EXERCISE REQUIREMENTS:
From the entries below, work out the number of lines that hold the word "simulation", and give that number alone.
──────
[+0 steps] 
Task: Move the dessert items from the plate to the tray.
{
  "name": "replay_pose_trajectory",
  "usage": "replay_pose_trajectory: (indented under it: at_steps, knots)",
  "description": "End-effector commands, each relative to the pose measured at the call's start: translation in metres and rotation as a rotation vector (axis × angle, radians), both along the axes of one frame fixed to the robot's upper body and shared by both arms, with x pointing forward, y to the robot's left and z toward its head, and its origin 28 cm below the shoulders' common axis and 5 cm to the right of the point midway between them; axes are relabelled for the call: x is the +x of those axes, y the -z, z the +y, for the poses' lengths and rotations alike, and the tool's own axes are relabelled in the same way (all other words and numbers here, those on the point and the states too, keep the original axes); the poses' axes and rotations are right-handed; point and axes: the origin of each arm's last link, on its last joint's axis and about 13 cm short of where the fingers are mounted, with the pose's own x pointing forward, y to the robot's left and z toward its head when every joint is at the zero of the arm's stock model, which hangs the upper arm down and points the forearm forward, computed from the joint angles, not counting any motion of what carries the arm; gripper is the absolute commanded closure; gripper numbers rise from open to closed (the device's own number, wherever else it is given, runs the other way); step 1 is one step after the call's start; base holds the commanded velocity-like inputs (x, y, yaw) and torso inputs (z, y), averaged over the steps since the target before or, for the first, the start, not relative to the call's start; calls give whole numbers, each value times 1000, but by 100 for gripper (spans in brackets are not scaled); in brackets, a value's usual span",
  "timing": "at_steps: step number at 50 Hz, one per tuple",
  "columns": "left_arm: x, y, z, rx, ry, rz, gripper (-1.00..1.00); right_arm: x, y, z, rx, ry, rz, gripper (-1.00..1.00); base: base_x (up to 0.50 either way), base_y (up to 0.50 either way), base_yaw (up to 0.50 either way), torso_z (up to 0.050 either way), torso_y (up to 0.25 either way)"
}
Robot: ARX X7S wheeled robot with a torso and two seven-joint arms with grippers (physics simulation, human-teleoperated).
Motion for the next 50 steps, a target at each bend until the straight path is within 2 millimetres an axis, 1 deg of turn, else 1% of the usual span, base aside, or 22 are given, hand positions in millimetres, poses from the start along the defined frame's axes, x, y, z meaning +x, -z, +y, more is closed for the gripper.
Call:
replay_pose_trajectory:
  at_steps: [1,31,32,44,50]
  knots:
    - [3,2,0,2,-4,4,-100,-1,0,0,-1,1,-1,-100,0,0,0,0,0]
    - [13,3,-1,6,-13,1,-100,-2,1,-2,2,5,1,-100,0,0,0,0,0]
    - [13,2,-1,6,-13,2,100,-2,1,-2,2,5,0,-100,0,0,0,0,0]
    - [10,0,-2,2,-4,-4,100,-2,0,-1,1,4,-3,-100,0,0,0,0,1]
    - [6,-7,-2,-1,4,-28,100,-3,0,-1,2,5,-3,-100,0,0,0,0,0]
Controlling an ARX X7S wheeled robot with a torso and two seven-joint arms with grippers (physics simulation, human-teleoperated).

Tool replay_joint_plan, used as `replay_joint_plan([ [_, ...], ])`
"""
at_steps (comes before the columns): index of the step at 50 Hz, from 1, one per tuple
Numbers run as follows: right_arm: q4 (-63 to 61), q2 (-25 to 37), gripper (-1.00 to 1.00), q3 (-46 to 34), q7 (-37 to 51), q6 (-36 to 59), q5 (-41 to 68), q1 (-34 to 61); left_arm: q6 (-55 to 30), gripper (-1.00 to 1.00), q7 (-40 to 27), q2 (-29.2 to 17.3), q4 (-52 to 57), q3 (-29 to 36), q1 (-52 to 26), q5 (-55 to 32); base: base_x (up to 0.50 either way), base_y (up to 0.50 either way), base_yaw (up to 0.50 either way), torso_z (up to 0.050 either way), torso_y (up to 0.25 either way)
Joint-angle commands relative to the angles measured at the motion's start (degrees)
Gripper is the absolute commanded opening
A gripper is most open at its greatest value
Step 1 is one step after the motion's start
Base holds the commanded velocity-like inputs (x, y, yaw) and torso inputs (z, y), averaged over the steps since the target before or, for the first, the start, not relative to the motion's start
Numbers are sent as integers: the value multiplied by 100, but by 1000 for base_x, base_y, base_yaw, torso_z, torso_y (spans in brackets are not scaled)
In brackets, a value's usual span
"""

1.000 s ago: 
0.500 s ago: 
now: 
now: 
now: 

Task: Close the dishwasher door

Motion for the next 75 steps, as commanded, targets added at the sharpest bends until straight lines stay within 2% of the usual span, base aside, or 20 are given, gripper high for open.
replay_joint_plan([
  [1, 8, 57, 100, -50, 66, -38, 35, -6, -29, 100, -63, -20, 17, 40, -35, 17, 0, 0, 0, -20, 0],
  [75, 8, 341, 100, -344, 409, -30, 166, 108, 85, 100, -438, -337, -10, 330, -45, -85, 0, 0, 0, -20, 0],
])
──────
RESPONSE AREA:
2